Earlier this week, we were all frightened over the concept that a Google search took as much energy as making a cup of tea. A simple Google search, something people do millions of times a day, had a pretty significant impact. After a few days of back-and-forth the only thing we learned was (a) the report was probably wrong and (b) the researcher got a lot of nice press for his new company. A company designed to help websites become greener, like to BeGreenNow.com, a company that lets you calculate your carbon footprint and offers to offset the difference for you. It’s what we all hoped for, the market leading the way into the green revolution.
Originally, when we talked about market forces leading the green revolution we meant it in a way that made sense. The production of more fuel-efficient cars. The development of alternative energy. Better windows, light bulbs and computers. Not the false feeling of accomplishment obtained when buying trees to be planted in Latin America to offset your carbon footprint. Give us credit – in our efforts to McDonaldize everything possible, we found a way to bring it to the Green revolution. It’s easy. Tell us your habits and we’ll tell you the damage. Now all I need is your credit card number. Act now, or there will be nothing left to save. Of course, in the transaction you need to use your computer, send and pull information from their server, and pull and confirm information from your credit card’s server. Don’t worry about the carbon footprint. The trees will make up for it.
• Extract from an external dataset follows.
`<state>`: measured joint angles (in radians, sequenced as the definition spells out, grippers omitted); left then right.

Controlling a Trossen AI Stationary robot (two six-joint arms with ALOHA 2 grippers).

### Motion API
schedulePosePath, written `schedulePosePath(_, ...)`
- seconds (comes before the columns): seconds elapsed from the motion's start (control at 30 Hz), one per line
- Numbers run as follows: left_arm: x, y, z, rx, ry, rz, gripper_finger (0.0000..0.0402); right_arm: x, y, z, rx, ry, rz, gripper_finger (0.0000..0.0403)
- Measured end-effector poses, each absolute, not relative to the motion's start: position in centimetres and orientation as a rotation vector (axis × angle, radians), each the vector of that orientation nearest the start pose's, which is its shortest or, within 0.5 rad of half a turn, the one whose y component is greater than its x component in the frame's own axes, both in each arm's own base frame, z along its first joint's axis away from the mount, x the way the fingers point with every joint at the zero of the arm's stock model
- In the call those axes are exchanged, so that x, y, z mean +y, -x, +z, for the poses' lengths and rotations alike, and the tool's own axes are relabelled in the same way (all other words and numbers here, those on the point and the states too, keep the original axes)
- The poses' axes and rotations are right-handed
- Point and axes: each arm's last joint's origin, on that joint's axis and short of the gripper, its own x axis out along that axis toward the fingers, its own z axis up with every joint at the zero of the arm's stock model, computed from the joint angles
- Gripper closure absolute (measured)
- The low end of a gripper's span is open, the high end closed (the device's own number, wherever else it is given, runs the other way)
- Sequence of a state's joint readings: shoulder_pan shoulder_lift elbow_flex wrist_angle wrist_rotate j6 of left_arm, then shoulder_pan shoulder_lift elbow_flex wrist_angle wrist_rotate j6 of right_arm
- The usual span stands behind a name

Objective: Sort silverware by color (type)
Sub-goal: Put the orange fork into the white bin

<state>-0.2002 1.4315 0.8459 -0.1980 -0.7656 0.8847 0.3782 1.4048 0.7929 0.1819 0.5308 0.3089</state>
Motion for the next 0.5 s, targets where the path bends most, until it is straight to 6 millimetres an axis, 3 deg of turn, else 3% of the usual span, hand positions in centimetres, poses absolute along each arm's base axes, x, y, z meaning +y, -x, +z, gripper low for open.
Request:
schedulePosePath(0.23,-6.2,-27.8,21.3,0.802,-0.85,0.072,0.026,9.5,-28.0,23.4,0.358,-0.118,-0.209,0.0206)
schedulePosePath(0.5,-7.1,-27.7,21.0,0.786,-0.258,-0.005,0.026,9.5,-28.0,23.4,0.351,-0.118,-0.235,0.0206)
It’s entirely possible that to make the Green movement work, we actually need to work on it. Turn off the lights. Turn off the computer. Turn off the TV. Buy better cars. Buy better lights. Make smarter choices. There are no quick fixes. Being green takes a lot of effort, encouragement and follow-up. When so much of our daily lives factors into our “carbon footprint” it’s a daunting task to control it. Yet, there is no need to feel guilty every time you run your credit card or buy a new pair of jeans. Your carbon footprint will never completely diminish, but the goal is to make it smaller. Being green isn’t about finding a way to absolve us of our environmental sins. We need to embrace smart green-ism. Using public transportation (or take the opportunity to join a friend and use the carpool lane – for those of you living in state’s that are weird like that), figuring out which car gets better gas mileage or just driving smarter. Focusing on alternative energies that will work, not chasing pipe dreams, and if anyone wants to write their Congressman, actually having a national energy policy would be nice.
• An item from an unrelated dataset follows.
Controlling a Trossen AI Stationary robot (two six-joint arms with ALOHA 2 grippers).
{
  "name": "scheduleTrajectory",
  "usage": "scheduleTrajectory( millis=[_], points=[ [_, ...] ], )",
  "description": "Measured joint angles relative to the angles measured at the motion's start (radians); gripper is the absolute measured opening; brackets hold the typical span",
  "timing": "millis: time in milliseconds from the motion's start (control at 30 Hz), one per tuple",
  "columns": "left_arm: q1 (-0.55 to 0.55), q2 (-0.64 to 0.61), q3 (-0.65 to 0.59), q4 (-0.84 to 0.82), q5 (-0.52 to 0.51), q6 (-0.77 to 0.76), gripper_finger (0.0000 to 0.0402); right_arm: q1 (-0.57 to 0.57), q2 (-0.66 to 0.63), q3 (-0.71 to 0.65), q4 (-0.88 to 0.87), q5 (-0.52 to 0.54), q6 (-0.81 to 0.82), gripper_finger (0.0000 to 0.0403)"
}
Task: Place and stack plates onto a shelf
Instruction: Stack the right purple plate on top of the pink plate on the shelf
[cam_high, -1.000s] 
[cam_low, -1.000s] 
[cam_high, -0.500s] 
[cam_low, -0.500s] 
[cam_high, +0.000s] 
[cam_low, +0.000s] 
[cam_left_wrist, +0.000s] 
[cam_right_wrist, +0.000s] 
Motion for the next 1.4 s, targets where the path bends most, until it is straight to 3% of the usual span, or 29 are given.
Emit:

Like any social movement worth a damn – woman’s suffrage, civil rights, feminism and gay marriage – this requires a different way of living. While some may deem it a radical shift, the truth is simple changes in your daily life will help. Changes in our attitudes will make the significant difference. While the market maybe hocking green products for less altruistic reasons, we need to encourage the behavior, but only the smart ones.